### Work required
Every record, apart from its pictures, should be repeated exactly.

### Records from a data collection
<<<<
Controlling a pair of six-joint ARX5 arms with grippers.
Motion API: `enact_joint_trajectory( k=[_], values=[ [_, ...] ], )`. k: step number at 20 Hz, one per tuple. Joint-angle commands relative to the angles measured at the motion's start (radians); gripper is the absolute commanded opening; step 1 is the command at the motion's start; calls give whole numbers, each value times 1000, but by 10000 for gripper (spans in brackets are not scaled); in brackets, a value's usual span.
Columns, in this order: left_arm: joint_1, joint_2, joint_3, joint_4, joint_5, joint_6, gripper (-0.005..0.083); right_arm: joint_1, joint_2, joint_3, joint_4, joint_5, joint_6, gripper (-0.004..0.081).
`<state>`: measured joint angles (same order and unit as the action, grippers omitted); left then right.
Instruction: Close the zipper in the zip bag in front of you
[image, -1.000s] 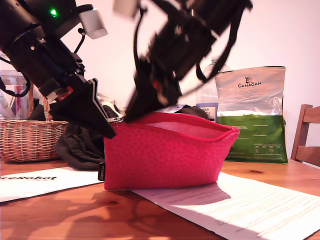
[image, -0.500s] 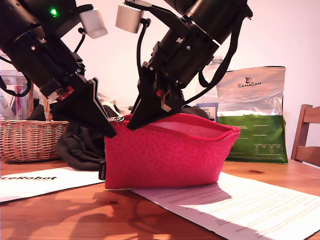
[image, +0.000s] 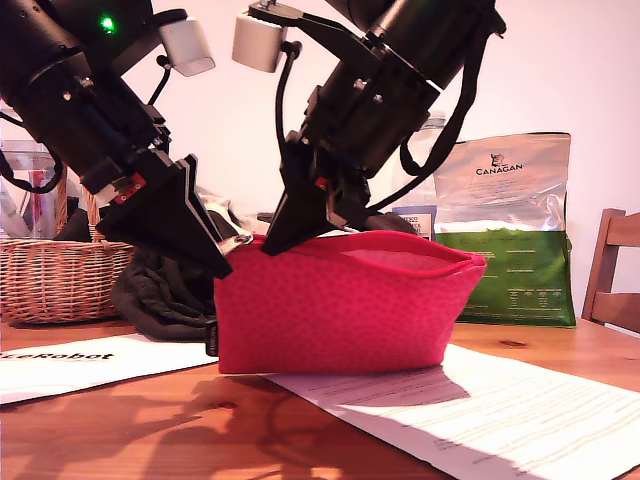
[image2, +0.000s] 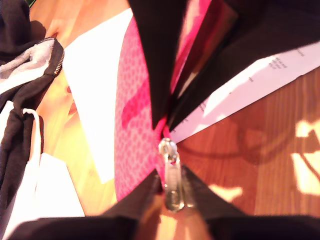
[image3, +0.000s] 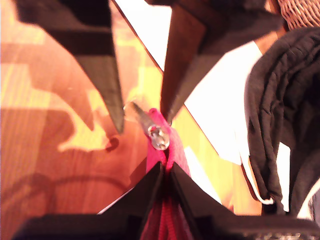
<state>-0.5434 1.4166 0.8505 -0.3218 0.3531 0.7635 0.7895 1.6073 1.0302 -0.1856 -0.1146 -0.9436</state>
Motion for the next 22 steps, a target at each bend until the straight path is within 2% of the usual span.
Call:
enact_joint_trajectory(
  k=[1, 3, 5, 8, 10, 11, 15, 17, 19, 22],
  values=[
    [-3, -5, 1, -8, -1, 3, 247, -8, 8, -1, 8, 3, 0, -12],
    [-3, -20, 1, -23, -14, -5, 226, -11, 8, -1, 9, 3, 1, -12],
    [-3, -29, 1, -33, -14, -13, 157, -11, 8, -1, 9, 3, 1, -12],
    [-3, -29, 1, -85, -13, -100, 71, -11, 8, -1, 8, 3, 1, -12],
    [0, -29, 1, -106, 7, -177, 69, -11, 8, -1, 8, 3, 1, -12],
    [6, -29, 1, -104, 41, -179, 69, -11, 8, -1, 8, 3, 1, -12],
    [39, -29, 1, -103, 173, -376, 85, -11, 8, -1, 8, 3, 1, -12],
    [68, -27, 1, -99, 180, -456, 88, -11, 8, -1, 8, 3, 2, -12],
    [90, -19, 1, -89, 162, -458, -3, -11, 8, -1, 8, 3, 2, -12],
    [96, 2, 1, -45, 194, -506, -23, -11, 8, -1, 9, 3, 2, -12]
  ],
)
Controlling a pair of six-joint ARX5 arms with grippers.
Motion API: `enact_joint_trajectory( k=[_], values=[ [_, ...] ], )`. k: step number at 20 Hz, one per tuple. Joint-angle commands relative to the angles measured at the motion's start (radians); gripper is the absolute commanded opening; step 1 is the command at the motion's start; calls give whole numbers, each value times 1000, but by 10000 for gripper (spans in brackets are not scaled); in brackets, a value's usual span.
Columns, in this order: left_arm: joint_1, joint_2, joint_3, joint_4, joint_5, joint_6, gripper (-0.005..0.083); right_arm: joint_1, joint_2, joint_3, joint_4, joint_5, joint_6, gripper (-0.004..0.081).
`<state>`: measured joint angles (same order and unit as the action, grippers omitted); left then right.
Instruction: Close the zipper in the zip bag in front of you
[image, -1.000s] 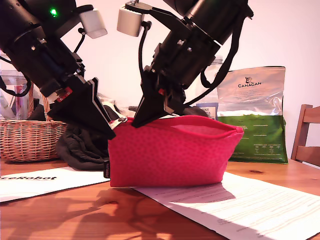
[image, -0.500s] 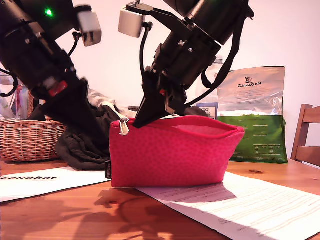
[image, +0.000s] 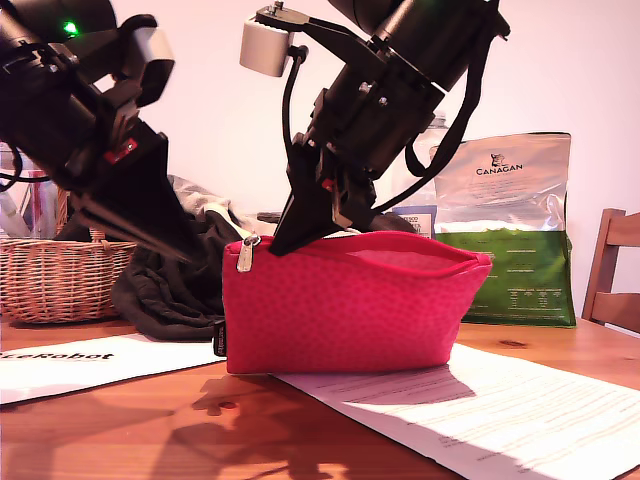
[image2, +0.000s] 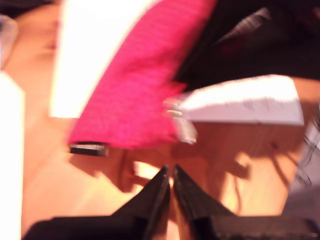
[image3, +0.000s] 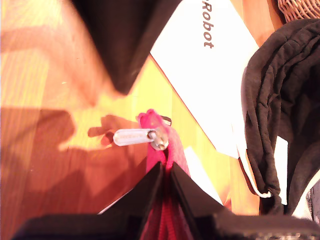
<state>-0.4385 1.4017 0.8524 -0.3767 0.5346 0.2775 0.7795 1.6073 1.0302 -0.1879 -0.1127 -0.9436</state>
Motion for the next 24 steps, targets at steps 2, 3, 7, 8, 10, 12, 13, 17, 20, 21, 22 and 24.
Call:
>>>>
### Result for this exercise
Controlling a pair of six-joint ARX5 arms with grippers.
Motion API: `enact_joint_trajectory( k=[_], values=[ [_, ...] ], )`. k: step number at 20 Hz, one per tuple. Joint-angle commands relative to the angles measured at the motion's start (radians); gripper is the absolute commanded opening; step 1 is the command at the motion's start; calls give whole numbers, each value times 1000, but by 10000 for gripper (spans in brackets are not scaled); in brackets, a value's usual span.
Columns, in this order: left_arm: joint_1, joint_2, joint_3, joint_4, joint_5, joint_6, gripper (-0.005..0.083); right_arm: joint_1, joint_2, joint_3, joint_4, joint_5, joint_6, gripper (-0.004..0.081).
`<state>`: measured joint angles (same order and unit as the action, grippers omitted); left then right.
Instruction: Close the zipper in the zip bag in front of you
[image, -1.000s] 
[image, -0.500s] 
[image, +0.000s] 
[image2, +0.000s] 
[image3, +0.000s] 
<state>-0.5434 1.4166 0.8505 -0.3218 0.3531 0.7635 0.7895 1.6073 1.0302 -0.1856 -0.1146 -0.9436</state>
Motion for the next 22 steps, a target at each bend until the straight path is within 2% of the usual span.
Call:
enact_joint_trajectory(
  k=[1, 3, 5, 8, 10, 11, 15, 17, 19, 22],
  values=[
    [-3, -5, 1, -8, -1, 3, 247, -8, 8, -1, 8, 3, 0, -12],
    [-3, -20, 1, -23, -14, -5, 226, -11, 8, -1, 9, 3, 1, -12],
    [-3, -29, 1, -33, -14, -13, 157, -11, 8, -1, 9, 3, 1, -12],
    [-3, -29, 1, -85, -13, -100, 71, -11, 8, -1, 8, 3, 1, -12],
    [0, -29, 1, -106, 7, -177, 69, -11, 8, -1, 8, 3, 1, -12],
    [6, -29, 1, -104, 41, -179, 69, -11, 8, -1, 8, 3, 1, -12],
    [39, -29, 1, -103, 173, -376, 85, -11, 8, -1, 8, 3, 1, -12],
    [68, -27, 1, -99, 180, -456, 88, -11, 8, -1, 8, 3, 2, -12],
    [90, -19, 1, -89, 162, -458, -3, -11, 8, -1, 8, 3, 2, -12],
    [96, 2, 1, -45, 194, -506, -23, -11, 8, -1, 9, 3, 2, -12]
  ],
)
Controlling a pair of six-joint ARX5 arms with grippers.
Motion API: `enact_joint_trajectory( k=[_], values=[ [_, ...] ], )`. k: step number at 20 Hz, one per tuple. Joint-angle commands relative to the angles measured at the motion's start (radians); gripper is the absolute commanded opening; step 1 is the command at the motion's start; calls give whole numbers, each value times 1000, but by 10000 for gripper (spans in brackets are not scaled); in brackets, a value's usual span.
Columns, in this order: left_arm: joint_1, joint_2, joint_3, joint_4, joint_5, joint_6, gripper (-0.005..0.083); right_arm: joint_1, joint_2, joint_3, joint_4, joint_5, joint_6, gripper (-0.004..0.081).
`<state>`: measured joint angles (same order and unit as the action, grippers omitted); left then right.
Instruction: Close the zipper in the zip bag in front of you
[image, -1.000s] 
[image, -0.500s] 
[image, +0.000s] 
[image2, +0.000s] 
[image3, +0.000s] 
<state>-0.4385 1.4017 0.8524 -0.3767 0.5346 0.2775 0.7795 1.6073 1.0302 -0.1879 -0.1127 -0.9436</state>
Motion for the next 24 steps, targets at steps 2, 3, 7, 8, 10, 12, 13, 17, 20, 21, 22 and 24.
Call:

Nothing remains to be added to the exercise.